Go through the data and report each line that holds the string "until".

Data extracted from a collection:
--- --- ---

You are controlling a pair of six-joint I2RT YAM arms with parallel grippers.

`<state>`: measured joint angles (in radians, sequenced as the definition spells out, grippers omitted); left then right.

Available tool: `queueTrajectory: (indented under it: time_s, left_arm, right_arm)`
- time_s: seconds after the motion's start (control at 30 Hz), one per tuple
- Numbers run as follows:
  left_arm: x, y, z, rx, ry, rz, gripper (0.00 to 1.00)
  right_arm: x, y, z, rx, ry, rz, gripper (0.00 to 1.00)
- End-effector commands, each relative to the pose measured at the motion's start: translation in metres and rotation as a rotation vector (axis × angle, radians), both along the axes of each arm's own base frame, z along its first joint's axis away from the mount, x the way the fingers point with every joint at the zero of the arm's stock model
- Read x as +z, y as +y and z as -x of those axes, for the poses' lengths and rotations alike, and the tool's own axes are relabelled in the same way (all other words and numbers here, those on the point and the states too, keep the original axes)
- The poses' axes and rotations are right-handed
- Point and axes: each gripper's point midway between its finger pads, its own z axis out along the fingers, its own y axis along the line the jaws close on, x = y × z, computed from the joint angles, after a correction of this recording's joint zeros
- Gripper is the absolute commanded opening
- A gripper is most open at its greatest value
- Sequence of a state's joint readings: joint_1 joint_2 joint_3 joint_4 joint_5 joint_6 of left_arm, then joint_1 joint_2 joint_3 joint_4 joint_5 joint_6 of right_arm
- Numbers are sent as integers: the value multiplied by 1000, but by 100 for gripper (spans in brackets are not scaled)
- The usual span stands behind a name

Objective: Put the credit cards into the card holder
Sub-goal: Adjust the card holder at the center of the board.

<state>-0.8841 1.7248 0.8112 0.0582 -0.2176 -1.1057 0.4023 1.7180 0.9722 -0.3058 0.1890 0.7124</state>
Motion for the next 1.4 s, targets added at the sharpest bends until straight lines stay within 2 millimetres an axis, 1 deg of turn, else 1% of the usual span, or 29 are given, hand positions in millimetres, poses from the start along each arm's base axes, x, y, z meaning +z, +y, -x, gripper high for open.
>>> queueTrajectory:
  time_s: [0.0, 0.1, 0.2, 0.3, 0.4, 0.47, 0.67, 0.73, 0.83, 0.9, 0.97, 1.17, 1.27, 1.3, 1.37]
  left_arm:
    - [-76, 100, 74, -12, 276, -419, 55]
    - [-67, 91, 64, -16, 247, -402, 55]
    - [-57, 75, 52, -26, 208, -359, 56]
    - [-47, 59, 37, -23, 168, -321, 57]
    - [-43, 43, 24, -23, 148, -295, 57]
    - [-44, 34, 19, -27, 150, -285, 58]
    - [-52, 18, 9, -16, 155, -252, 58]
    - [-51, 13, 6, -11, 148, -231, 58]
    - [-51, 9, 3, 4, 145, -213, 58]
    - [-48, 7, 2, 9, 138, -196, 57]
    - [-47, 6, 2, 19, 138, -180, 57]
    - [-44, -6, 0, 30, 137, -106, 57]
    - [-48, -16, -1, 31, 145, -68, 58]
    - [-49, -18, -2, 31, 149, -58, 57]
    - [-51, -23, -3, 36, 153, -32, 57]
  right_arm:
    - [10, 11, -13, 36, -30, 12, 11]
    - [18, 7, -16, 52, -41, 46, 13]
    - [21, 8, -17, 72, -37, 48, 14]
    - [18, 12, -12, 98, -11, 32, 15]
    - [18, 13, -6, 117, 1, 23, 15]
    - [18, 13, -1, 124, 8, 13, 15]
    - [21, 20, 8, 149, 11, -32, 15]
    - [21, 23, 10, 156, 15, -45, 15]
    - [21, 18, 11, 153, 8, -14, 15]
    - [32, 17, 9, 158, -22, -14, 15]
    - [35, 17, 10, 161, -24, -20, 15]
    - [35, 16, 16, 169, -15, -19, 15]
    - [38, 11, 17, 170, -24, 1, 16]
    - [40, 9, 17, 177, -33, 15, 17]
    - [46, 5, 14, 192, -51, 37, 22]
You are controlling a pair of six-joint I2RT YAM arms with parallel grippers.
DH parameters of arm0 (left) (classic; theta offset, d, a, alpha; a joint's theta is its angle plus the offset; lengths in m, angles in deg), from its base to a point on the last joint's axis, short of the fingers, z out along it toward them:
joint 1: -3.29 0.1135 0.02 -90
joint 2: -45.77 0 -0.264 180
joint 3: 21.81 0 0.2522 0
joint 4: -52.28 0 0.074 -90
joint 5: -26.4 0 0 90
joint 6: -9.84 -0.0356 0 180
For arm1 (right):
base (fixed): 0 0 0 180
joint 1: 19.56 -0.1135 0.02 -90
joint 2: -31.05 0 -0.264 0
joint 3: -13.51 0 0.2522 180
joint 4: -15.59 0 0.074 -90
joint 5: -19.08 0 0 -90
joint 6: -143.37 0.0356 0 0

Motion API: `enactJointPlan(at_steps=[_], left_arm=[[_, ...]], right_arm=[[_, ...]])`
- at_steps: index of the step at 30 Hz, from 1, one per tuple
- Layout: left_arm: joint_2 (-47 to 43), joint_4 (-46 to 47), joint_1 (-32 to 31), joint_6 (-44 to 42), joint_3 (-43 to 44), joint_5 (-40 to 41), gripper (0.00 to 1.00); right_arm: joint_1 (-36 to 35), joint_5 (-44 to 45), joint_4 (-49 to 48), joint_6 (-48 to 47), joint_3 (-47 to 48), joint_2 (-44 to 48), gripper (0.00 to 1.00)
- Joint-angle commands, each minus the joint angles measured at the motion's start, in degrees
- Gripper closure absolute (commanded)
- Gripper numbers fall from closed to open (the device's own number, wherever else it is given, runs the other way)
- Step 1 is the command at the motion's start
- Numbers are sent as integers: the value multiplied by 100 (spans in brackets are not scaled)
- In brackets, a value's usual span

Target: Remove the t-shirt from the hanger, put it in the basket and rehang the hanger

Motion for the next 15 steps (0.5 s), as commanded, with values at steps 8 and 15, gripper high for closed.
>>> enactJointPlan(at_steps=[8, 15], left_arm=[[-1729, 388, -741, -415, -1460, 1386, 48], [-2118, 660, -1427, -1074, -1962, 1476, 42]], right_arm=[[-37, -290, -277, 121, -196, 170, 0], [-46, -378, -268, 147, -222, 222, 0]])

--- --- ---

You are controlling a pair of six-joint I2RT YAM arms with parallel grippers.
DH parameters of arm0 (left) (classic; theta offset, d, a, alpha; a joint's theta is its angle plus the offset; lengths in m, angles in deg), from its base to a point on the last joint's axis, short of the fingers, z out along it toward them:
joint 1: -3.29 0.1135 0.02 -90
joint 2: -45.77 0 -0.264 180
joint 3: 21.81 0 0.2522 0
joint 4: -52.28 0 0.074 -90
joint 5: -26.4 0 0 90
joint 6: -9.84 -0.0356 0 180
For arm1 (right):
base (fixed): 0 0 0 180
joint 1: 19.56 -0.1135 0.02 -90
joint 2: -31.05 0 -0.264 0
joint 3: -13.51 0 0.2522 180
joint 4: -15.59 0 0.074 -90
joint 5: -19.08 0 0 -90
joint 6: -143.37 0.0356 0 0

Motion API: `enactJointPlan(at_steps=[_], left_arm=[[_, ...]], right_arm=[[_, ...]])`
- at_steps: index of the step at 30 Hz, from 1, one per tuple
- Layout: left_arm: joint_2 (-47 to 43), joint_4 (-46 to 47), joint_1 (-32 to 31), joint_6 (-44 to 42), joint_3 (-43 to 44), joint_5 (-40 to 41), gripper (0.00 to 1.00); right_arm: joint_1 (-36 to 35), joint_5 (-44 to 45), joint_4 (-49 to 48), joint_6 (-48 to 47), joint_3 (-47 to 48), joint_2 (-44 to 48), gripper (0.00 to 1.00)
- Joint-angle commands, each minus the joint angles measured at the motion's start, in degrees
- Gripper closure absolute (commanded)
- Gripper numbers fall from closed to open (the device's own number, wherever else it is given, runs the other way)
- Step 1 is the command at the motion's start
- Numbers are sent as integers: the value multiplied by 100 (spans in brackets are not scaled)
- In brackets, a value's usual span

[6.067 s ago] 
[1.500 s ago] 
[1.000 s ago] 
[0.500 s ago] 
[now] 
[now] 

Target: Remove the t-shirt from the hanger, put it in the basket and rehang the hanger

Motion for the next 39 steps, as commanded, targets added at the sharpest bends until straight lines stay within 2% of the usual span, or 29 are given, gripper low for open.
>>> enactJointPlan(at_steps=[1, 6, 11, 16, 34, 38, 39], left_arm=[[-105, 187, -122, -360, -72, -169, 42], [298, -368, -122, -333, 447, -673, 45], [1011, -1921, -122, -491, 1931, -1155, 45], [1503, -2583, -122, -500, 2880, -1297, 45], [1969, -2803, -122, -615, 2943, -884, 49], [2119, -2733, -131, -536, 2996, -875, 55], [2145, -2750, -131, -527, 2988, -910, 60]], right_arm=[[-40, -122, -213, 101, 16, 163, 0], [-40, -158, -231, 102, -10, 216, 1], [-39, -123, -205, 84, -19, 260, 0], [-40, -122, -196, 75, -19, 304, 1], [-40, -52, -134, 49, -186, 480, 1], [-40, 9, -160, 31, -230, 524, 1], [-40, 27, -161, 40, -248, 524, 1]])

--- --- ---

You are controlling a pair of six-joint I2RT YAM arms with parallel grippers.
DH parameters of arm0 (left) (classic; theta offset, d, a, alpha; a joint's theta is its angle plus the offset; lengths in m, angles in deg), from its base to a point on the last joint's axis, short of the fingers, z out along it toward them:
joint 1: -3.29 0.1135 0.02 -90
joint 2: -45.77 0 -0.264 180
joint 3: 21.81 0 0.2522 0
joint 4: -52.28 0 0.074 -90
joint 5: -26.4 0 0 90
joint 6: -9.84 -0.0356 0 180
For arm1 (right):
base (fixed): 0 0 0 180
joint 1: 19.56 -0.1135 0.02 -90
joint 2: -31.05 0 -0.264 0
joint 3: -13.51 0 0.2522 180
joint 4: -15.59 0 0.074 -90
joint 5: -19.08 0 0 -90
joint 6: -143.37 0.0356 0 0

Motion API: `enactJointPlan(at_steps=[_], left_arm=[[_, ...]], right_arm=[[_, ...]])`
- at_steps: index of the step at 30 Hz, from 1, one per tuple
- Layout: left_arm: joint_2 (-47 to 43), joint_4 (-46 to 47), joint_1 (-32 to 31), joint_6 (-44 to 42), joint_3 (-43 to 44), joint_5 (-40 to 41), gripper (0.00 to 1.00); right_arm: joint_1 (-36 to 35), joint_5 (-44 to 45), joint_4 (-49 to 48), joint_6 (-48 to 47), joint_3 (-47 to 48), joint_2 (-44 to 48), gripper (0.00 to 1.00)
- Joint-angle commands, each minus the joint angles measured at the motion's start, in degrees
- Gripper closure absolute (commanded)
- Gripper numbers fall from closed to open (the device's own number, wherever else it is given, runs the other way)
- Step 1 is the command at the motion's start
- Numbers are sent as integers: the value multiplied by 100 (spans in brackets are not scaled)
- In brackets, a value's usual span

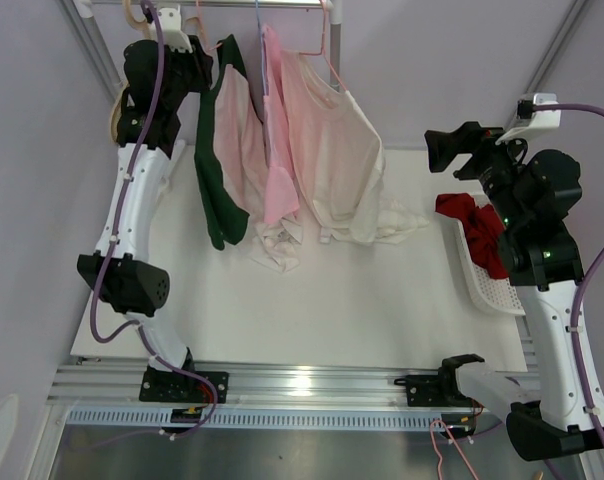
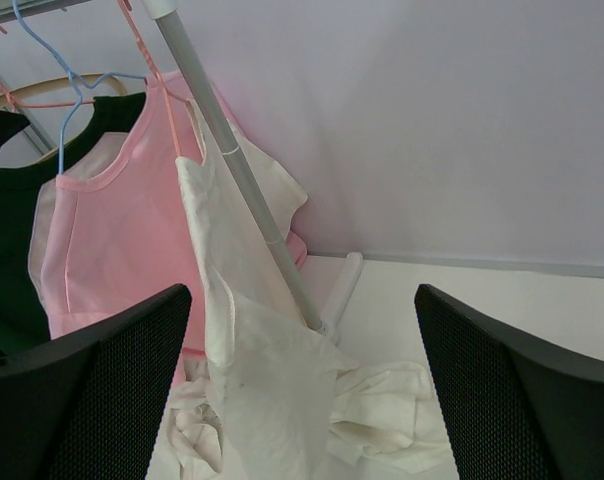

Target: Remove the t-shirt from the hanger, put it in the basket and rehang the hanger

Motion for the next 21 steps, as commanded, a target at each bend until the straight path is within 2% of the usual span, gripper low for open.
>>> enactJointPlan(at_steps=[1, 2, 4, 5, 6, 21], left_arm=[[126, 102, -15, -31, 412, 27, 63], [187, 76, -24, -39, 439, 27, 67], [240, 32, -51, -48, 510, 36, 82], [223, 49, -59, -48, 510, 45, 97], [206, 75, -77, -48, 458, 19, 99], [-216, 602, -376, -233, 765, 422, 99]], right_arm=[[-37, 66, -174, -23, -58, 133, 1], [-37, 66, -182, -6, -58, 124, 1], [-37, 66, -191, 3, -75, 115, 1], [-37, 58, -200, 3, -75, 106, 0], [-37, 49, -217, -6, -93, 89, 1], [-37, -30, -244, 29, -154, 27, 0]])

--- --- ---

-- Answer area --
Motion for the next 1.4 s, targets added at the sharpest bends until straight lines stay within 2 millimetres an axis, 1 deg of turn, else 1% of the usual span, or 29 are given, hand positions in millimetres, poses from the start along each arm's base axes, x, y, z meaning +z, +y, -x, gripper high for open.
Motion for the next 39 steps, as commanded, targets added at the sharpest bends until straight lines stay within 2% of the usual span, or 29 are given, gripper low for open.
Motion for the next 21 steps, as commanded, a target at each bend until the straight path is within 2% of the usual span, gripper low for open.

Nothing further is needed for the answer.